Пин, как всегда, пытается отшутиться.
— Объясните мне, что происходит, — говорит он. — Я в «фашио» никогда не околачивался, даже в «балилле»[4] сроду не был, а моя сестра гуляет, с кем ей вздумается, и никто на нее не в обиде.
Мишель почесывает подбородок.
— Когда настанет день и все переменится — тебе понятно, о чем я говорю? — мы обреем твою сестру и пустим ее разгуливать голой, как ощипанную курицу. А тебя… тебе мы подыщем работенку, какая тебе даже не снилась…
Пин держится спокойно, но видно, что внутри у него все клокочет, он кусает губы.
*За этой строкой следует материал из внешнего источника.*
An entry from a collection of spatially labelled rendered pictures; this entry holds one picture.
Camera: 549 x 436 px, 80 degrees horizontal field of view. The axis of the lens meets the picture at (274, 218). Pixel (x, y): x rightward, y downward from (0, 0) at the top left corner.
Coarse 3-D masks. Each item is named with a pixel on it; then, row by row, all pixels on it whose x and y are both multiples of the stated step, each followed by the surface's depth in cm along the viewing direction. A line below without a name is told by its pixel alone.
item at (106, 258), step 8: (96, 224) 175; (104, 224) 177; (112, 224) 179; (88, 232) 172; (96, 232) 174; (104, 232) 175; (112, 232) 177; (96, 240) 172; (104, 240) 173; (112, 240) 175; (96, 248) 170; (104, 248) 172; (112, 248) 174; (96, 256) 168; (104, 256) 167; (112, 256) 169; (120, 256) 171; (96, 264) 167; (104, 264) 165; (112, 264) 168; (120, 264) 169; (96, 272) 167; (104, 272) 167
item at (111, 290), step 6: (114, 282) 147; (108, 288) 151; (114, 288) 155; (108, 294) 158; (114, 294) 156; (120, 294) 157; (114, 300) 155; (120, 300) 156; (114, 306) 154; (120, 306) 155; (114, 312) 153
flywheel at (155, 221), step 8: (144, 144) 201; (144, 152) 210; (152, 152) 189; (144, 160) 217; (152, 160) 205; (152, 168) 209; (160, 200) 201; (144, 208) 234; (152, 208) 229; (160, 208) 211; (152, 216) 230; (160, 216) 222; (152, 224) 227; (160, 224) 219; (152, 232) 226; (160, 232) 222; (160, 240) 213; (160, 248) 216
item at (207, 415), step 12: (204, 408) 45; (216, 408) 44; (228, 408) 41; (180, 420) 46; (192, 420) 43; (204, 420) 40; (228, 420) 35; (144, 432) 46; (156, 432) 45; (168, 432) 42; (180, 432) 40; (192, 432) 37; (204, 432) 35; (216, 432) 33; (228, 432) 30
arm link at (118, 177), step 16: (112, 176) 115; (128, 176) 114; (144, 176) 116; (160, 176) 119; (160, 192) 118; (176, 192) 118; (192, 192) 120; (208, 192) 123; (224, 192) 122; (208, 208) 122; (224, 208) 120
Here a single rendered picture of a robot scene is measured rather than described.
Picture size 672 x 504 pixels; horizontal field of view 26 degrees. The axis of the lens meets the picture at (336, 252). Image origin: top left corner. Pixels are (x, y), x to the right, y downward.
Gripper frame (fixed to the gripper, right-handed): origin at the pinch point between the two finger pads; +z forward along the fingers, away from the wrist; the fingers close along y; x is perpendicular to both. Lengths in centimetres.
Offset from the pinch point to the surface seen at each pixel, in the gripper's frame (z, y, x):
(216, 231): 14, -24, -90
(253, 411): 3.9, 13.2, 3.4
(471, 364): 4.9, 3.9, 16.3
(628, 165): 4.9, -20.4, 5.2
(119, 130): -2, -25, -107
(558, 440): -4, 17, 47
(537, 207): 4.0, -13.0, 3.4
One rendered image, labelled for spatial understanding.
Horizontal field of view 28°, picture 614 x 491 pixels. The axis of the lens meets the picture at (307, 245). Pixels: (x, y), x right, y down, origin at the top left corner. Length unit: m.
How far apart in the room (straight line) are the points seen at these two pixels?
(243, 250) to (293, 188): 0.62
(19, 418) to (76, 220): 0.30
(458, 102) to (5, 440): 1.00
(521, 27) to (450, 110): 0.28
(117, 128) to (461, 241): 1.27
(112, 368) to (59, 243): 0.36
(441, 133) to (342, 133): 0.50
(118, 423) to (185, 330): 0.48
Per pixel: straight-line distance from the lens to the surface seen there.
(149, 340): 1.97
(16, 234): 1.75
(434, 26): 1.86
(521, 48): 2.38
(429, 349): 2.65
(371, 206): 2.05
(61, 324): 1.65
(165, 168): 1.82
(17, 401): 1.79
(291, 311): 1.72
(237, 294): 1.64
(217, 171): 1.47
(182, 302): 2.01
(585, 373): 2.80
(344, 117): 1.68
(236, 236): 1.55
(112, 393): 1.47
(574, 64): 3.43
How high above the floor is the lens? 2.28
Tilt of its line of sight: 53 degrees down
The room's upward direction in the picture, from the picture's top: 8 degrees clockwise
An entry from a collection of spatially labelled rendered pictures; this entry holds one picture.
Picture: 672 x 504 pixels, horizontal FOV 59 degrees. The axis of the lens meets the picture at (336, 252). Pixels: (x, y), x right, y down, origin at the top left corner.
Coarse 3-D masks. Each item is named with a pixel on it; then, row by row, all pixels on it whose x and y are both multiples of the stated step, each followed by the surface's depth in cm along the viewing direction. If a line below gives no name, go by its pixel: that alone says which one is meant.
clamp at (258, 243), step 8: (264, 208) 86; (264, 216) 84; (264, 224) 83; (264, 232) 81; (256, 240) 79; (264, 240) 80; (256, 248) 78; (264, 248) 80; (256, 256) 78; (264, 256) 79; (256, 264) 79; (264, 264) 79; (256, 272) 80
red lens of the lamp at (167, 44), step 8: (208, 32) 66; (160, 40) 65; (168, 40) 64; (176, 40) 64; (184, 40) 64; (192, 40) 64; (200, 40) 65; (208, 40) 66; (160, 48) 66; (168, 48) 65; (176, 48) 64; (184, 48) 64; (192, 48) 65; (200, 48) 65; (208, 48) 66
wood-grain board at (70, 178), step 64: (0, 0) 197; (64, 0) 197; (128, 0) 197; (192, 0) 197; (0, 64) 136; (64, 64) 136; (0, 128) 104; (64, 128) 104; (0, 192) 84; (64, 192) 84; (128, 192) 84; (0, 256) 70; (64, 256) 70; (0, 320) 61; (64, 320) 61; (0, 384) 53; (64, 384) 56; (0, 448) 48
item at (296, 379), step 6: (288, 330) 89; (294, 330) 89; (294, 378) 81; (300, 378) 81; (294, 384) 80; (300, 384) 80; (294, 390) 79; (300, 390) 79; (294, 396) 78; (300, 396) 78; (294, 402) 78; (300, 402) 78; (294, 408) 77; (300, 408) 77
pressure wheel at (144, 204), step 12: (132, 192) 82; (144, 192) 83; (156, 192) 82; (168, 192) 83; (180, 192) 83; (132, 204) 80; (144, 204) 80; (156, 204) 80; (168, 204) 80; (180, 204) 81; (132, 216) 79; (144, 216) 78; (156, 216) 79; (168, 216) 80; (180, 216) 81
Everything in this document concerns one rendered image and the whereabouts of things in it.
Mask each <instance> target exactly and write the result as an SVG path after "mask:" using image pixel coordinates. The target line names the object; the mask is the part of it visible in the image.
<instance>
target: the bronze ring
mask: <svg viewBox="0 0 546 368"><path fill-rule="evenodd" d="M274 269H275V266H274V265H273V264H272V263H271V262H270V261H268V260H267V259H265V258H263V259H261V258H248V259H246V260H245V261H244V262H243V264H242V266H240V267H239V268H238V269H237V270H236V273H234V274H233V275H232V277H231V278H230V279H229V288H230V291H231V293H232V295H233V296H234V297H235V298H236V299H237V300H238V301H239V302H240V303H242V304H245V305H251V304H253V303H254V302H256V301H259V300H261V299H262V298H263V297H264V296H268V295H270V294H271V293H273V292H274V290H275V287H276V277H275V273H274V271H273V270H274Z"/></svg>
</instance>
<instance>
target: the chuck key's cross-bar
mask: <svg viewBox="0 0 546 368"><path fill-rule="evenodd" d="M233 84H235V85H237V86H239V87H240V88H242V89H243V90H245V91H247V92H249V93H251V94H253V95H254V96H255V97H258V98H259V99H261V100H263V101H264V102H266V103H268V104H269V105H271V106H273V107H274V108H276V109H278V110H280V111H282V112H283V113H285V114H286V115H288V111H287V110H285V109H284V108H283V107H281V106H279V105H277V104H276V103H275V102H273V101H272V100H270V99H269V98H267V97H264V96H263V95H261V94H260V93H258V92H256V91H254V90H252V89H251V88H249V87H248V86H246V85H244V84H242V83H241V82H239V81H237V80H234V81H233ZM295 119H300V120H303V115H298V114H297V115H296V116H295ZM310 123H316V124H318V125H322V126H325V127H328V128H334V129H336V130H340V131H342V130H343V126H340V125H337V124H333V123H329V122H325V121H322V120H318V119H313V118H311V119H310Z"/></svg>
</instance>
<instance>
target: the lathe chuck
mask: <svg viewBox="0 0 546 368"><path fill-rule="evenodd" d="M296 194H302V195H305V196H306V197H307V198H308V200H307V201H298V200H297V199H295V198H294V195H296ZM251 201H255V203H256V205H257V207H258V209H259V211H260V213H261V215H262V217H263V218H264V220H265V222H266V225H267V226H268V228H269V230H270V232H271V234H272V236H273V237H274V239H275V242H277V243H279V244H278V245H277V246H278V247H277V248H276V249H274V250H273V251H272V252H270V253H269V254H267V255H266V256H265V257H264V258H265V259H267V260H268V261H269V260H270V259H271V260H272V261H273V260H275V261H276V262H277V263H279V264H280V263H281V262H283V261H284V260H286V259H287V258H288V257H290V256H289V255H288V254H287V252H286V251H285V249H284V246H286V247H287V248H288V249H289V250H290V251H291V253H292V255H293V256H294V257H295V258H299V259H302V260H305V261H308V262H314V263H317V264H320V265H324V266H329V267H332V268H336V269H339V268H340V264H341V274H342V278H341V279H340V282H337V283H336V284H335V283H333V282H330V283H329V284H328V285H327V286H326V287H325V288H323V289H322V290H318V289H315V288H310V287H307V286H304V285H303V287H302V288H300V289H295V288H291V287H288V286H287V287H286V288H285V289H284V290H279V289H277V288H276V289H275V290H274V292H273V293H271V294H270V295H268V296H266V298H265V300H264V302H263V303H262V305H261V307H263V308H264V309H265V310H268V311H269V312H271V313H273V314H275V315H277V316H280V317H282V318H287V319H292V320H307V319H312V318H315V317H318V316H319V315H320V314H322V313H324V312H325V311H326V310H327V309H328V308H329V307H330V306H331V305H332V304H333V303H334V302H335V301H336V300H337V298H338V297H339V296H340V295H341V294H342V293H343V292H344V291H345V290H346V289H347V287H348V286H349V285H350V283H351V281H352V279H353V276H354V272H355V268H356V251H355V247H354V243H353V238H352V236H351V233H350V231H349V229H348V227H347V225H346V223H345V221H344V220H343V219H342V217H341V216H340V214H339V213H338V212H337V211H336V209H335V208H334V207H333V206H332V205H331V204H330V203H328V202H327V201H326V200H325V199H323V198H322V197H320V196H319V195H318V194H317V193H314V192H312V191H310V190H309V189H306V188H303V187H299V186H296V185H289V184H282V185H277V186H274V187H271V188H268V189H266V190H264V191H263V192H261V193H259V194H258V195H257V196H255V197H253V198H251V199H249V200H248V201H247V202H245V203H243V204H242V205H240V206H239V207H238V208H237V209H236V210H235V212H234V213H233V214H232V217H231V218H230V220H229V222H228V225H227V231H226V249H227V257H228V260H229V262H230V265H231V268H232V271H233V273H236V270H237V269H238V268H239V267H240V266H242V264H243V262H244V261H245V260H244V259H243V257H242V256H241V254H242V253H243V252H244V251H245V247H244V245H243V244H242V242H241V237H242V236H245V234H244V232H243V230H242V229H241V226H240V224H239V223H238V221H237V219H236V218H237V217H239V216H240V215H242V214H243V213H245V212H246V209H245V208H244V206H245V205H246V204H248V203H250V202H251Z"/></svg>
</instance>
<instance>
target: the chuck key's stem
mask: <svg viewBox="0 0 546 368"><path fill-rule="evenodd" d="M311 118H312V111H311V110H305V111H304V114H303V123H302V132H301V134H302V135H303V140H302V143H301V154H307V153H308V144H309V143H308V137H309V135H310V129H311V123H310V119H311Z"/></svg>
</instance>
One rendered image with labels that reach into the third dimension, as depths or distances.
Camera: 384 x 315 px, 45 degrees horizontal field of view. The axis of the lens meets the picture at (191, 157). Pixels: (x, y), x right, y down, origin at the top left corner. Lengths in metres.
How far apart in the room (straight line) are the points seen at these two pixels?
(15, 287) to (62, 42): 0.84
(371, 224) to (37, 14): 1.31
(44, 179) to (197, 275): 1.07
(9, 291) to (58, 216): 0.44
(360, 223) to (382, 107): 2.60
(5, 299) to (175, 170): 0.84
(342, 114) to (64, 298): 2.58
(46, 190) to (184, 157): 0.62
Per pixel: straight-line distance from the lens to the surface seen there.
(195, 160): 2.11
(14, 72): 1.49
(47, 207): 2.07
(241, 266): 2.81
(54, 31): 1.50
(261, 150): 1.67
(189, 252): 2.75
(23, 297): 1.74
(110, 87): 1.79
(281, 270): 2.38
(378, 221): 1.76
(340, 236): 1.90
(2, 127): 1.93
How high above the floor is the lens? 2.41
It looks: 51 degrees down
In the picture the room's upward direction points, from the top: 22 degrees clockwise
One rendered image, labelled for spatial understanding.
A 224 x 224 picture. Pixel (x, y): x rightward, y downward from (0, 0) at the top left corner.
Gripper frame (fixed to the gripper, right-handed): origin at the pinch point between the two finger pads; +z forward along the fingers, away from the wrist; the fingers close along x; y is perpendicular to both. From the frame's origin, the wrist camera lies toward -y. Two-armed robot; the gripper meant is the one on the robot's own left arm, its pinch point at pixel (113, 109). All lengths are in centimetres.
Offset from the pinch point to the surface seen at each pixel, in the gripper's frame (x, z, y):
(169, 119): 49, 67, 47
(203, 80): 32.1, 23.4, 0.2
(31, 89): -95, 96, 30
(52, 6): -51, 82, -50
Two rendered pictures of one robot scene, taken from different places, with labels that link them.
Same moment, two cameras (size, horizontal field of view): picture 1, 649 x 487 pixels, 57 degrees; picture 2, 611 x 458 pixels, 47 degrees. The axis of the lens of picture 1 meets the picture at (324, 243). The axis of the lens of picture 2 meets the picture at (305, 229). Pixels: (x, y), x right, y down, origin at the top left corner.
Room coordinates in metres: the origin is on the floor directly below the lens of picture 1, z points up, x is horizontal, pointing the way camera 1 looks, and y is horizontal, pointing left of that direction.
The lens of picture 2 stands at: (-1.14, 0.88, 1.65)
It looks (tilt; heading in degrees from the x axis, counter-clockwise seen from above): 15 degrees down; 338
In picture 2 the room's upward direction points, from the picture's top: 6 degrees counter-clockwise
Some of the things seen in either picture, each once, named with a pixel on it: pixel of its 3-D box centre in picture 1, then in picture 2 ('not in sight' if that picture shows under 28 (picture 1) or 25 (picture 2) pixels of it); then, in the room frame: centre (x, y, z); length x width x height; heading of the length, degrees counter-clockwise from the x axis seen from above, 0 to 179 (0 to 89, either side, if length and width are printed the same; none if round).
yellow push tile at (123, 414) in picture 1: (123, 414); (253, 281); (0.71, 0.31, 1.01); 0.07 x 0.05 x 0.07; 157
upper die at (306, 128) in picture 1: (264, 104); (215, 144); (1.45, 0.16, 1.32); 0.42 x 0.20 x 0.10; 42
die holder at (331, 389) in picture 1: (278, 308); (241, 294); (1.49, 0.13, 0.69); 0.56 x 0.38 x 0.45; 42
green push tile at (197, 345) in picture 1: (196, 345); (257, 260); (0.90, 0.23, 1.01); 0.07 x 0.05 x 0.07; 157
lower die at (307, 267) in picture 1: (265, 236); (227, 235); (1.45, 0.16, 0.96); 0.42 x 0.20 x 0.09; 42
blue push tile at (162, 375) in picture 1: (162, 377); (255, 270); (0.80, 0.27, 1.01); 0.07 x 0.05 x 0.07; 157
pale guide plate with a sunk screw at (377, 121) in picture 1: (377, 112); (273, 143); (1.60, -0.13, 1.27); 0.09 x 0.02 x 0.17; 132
— Когда настанет день и вы малость поумнеете, — говорит он, — я объясню вам, что к чему. Во-первых, мы с сестрой друг за друга не в ответе, и, коли вам это по душе, сводничайте сами. Во-вторых, моя сестра гуляет с немцами не потому, что она обожает немцев, а потому, что она интернационалистка, вроде дамочек из Красного Креста. Так же как она путается теперь с немцами, она будет путаться потом с англичанами, с неграми и прочими арапами, которые к нам пожалуют. (Рассуждать так Пин научился у взрослых, возможно даже у тех самых, с кем он сейчас говорит. Так почему же ему теперь приходится разъяснять им все это?) В-третьих, все мои дела с немцем сводятся к тому, что я вытягиваю у него сигареты, а взамен проделываю с ним шуточки вроде сегодняшней, о которой я вам и не подумаю рассказать, потому что вы мне осточертели.
Однако попытка Пина как-то вывернуться терпит провал. Джан Шофер говорит:
— Самое время для шуточек! Я был в Хорватии, так вот там, если какой-нибудь паршивый немчура совался в деревню к бабам, из него тут же делали покойника.
Мишель подхватывает:
— Не сегодня завтра и у нас ты найдешь своего немца где-нибудь на помойке.
Незнакомец, который все время сидел молча и даже ни разу не улыбнулся, тянет Мишеля за рукав.
— Не дело болтать здесь об этом. Вспомните, о чем я вам говорил.
Остальные кивают и смотрят на Пина. Чего им от него надо?
— Скажи-ка, — бросает Мишель, — а ты видел, что за пистолет у матроса?
— Пистолет что надо! — отвечает Пин.
— Так вот, — говорит Мишель, — ты нам его принесешь.
— А как это сделать? — удивляется Пин.
— Изловчись.
— Но как? Пистолет всегда болтается у него на заднице. Попробуйте за него ухватиться.
— Ну хорошо. А разве в определенный момент он не снимает штаны? Тогда, уверяю тебя, он снимет и пистолет. Ты входишь и забираешь его. Постарайся.